The median age in the city was 37 years. 25.2% of residents were under the age of 18; 8.6% were between the ages of 18 and 24; 26% were from 25 to 44; 24.4% were from 45 to 64; and 15.6% were 65 years of age or older. The gender makeup of the city was 47.8% male and 52.2% female.

==Education==
Wapakoneta is home to Wapakoneta High School.
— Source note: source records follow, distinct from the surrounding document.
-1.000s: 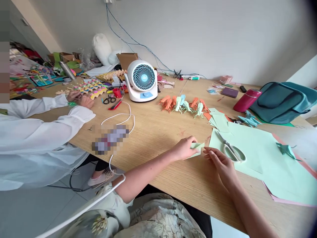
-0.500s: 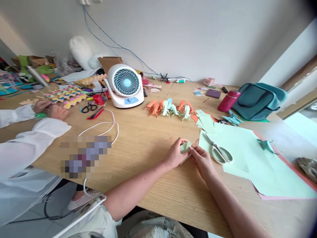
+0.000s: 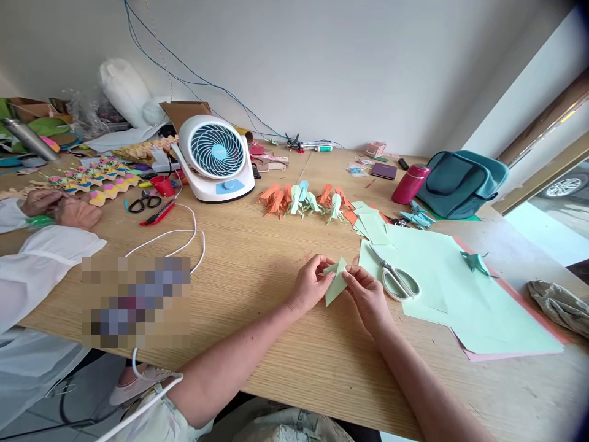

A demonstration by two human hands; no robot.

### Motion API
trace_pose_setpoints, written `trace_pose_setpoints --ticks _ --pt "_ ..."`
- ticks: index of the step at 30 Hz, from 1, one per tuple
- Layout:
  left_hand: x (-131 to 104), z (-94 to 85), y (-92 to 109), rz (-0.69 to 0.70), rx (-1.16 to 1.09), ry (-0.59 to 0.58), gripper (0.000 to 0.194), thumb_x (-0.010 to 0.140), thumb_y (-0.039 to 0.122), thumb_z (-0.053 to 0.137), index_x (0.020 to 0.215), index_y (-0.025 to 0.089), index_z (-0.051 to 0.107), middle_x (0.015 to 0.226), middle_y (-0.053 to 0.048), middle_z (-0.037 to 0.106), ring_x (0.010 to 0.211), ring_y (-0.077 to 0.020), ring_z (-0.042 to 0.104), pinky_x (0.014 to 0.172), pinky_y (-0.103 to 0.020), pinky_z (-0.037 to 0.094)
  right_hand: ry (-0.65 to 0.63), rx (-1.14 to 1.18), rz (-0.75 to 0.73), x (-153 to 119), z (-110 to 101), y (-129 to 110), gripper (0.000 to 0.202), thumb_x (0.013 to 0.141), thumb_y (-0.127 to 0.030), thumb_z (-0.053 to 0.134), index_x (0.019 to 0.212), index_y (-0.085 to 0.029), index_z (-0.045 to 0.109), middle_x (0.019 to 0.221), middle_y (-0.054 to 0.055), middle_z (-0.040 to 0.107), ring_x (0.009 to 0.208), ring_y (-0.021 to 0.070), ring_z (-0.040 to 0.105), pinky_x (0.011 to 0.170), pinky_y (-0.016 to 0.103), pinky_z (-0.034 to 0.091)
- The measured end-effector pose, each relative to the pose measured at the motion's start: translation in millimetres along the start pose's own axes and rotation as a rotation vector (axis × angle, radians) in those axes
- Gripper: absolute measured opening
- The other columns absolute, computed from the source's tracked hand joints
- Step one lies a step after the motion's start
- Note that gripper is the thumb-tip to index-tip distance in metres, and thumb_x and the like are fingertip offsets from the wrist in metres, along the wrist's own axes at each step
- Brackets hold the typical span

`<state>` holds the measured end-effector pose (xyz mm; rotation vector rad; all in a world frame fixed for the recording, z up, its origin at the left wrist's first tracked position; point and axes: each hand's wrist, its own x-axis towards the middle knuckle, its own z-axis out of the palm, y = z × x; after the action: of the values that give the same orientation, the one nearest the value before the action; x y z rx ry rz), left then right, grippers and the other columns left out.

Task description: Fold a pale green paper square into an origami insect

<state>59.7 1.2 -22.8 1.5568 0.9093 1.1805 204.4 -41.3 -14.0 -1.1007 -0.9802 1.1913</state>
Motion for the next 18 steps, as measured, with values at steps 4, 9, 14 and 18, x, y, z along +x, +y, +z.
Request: trace_pose_setpoints --ticks 4,9,14,18 --pt "3 -1.6 0 -0.120 -0.216 -0.082 0.028 0.077 0.029 0.073 0.096 0.015 0.060 0.091 -0.003 0.067 0.083 -0.0138 0.064 0.075 -0.024 0.050 0.029 0.005 -0.007 1 -4 1 0.031 0.074 -0.046 0.080 0.087 -0.021 0.068 0.084 0.001 0.067 0.072 0.0154 0.058 0.069 0.028 0.049" --pt "3 -4.6 6 -0.247 -0.365 -0.149 0.044 0.069 0.041 0.082 0.097 0.014 0.062 0.093 -0.003 0.067 0.079 -0.0127 0.061 0.072 -0.025 0.049 0.019 0.015 -0.002 1 -6 -1 0.028 0.077 -0.046 0.078 0.087 -0.022 0.068 0.083 0.000 0.067 0.071 0.0146 0.059 0.069 0.027 0.049" --pt "1 -3.9 12 -0.218 -0.380 -0.085 0.048 0.064 0.044 0.085 0.092 0.015 0.061 0.081 0.000 0.066 0.074 -0.0113 0.060 0.072 -0.024 0.047 -0.087 0.058 0.061 -3 -2 -2 0.032 0.083 -0.050 0.071 0.099 -0.023 0.067 0.093 0.002 0.069 0.076 0.0159 0.060 0.068 0.027 0.049" --pt "1 -3.5 14 -0.187 -0.334 0.008 0.043 0.066 0.044 0.084 0.089 0.015 0.061 0.073 0.002 0.063 0.064 -0.0091 0.057 0.061 -0.020 0.047 -0.171 0.045 0.109 -7 1 0 0.037 0.087 -0.052 0.066 0.109 -0.023 0.068 0.091 0.003 0.071 0.075 0.0172 0.060 0.061 0.026 0.046"
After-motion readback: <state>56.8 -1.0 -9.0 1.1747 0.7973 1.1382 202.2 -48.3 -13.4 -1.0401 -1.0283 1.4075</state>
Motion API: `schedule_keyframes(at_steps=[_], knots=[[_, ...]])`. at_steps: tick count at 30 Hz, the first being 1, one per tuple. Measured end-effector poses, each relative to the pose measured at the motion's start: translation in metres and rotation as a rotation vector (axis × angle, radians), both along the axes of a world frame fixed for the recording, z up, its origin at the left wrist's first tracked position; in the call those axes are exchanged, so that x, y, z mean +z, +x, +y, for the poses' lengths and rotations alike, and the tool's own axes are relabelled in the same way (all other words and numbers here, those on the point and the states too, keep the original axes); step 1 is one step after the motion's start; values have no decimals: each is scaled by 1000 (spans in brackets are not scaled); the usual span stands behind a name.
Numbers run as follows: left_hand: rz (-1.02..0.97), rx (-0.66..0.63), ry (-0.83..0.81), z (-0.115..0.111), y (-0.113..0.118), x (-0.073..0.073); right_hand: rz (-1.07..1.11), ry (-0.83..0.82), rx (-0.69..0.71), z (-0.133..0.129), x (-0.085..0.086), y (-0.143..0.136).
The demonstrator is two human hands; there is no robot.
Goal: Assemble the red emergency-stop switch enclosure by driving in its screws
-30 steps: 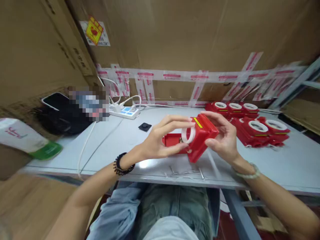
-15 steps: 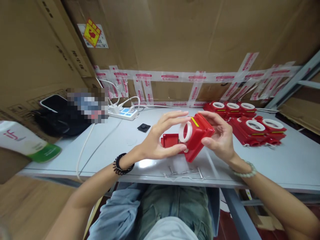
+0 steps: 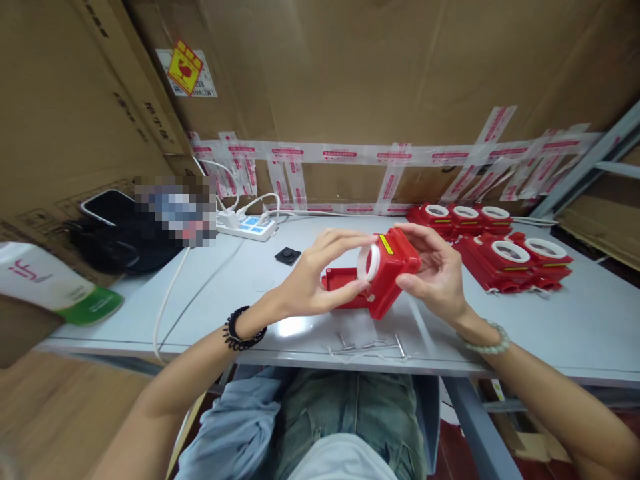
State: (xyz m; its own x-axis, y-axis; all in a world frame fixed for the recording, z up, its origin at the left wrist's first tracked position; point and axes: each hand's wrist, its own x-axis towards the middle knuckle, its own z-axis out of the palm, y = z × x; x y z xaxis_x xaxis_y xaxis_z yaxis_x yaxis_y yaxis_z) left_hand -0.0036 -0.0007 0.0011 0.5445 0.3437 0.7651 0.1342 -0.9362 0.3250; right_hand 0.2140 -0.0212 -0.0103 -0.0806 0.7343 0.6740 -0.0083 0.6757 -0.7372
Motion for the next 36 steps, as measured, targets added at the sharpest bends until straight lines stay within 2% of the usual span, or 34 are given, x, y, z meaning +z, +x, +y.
schedule_keyframes(at_steps=[2, 4, 8, 10, 14, 17, 20, 22, 26, 32, 36], knots=[[21, -56, 51, 1, 0, 0, 6, -5, -2, 1, 0, 0], [12, -77, 28, 1, 0, -1, 1, 2, 1, 1, 0, 0], [16, 0, -96, 1, -1, -3, -2, 9, 10, -1, 1, -2], [43, 8, -64, 1, -2, -3, 8, -4, 14, 0, 1, -2], [43, -89, 56, 3, -1, -3, 19, -30, 13, 1, 0, -1], [-5, -116, -40, 5, 0, -5, 12, -25, 10, 0, -1, -2], [-33, -53, -149, 5, 0, -5, -11, -25, 5, -1, -1, -2], [-17, -43, -123, 4, -1, -4, -27, -37, -16, -1, -1, -2], [14, -129, 3, 5, -3, -1, -18, -50, -37, -1, 0, -2], [-4, -67, -136, 9, -4, -4, -33, -23, -5, -3, -1, -4], [54, -84, 53, 10, -6, -2, -14, -38, 3, -1, -1, -2]])
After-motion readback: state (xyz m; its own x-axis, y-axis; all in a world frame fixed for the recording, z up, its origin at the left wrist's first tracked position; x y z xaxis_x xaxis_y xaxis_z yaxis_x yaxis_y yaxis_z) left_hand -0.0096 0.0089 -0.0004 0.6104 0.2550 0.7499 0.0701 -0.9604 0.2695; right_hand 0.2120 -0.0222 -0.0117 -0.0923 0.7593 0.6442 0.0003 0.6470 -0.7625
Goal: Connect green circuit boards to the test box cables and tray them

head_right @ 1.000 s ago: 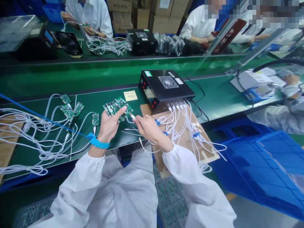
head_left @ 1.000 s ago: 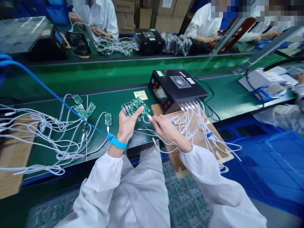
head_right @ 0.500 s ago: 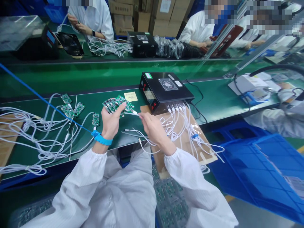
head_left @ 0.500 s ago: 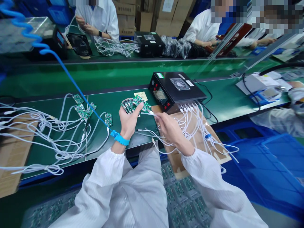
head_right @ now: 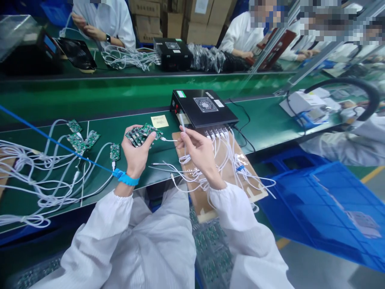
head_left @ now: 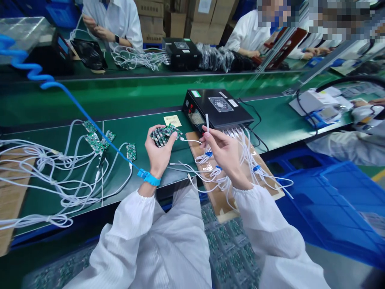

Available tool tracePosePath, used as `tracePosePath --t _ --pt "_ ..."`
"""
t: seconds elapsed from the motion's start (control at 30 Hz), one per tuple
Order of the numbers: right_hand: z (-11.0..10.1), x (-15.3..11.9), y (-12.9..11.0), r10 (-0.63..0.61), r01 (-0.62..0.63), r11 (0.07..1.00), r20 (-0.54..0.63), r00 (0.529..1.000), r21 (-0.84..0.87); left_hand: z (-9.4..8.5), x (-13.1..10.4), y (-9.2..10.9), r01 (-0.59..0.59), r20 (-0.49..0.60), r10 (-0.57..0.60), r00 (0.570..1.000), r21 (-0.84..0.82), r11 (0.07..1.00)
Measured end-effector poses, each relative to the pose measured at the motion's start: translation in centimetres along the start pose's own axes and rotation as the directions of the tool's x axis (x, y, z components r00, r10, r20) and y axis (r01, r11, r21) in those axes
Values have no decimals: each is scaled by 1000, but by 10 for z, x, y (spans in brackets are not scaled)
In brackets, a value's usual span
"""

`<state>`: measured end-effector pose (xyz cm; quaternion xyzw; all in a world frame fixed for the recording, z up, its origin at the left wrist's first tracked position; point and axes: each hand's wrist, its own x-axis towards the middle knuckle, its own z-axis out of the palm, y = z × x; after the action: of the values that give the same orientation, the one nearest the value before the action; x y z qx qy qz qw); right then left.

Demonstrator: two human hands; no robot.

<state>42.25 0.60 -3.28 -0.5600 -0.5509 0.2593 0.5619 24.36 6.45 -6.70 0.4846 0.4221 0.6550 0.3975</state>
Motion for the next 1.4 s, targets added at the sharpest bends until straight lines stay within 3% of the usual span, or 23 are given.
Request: tracePosePath --t 0.17,0.3,0.47,0.63,1.17,1.4 --pt "27 -2 1 -117 118 991 12 993 -62 6 -9 3 -24 -1 24 1000 44 999" --pt "45 -7 2 -238 225 961 -66 969 -159 8 -12 1 -24 -6 24 1000 39 999" --pt "52 -11 5 -245 243 960 0 970 -140 6 -14 0 -2 1 2 1000 29 1000" --pt "57 -14 1 -369 365 908 21 929 -204 6 -15 -1 -38 11 38 999 25 999" --pt "71 -17 -2 -412 394 881 -17 911 -261 10 -26 0 -22 25 21 999 40 999" --pt "74 -18 0 -399 370 889 -59 915 -270 15 -28 -2 -71 46 68 997 74 995"
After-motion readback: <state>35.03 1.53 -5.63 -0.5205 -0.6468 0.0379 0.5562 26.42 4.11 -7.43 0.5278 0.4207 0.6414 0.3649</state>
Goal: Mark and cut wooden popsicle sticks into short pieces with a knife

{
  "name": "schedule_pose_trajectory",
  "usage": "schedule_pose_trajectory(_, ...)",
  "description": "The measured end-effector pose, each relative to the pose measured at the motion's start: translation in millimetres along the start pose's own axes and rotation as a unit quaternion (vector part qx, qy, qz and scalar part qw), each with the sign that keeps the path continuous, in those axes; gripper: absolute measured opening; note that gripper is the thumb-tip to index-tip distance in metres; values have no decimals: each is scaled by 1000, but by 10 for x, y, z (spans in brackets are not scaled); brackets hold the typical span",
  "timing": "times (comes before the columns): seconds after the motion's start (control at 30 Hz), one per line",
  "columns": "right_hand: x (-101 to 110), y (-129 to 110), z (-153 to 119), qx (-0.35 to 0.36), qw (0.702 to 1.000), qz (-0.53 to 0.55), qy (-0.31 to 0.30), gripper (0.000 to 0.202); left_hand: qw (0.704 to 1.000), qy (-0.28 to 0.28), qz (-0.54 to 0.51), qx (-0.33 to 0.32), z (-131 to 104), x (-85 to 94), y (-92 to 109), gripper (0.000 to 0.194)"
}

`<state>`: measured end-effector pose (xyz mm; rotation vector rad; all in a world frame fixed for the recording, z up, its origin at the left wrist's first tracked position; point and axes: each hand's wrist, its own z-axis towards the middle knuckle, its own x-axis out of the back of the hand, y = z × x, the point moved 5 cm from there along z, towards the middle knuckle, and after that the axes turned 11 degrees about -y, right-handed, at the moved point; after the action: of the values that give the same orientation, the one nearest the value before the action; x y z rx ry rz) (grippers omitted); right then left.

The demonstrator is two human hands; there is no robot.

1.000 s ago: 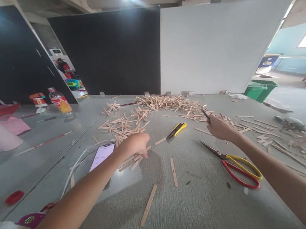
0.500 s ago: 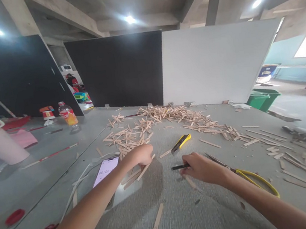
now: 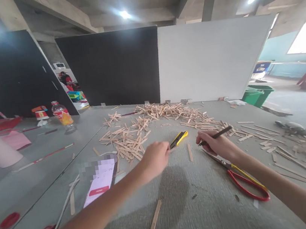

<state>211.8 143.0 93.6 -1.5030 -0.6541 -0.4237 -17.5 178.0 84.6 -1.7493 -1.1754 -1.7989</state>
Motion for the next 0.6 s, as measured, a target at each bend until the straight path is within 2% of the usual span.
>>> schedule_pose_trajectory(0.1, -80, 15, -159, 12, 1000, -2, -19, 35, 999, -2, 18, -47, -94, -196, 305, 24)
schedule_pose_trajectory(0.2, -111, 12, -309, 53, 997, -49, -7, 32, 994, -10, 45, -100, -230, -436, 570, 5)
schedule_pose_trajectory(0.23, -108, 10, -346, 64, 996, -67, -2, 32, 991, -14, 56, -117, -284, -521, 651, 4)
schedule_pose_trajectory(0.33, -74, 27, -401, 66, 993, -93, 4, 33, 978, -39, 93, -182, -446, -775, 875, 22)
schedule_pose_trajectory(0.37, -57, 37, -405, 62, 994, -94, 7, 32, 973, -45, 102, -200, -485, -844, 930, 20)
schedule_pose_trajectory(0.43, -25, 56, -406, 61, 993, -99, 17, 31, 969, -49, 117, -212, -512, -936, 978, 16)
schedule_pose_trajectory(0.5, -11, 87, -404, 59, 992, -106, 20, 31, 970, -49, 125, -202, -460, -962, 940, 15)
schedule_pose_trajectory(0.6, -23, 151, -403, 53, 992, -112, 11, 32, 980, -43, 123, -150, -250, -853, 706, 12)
The city has a public library, the main branch of the Auglaize County Public Library.

==Notable people==
- Neil Armstrong, NASA Gemini 8/Apollo 11 astronaut, first man to walk on the Moon
- Lloyd Bitzer, rhetorician and professor
- Kent Boyd, dancer, runner-up SYTYCD
- Charles Brading, pharmacist and politician
- Jennifer Crusie, romance novel writer
- George Russell Davis, Associate Justice of the Arizona Territorial Supreme Court
- Bob Ewing, Major League Baseball player
- Dan Newland, journalist, translator, and writer
- Dudley Nichols, Oscar-winning screenwriter

==Sister cities==
Wapakoneta has one sister city, as designated by the Sister Cities International: Lengerich, Nordrhein-Westfalen, Germany.

Lengerich's neighboring municipalities, Ladbergen and Lienen, are sister cities with Wapakoneta's neighbors New Knoxville and Saint Marys, respectively.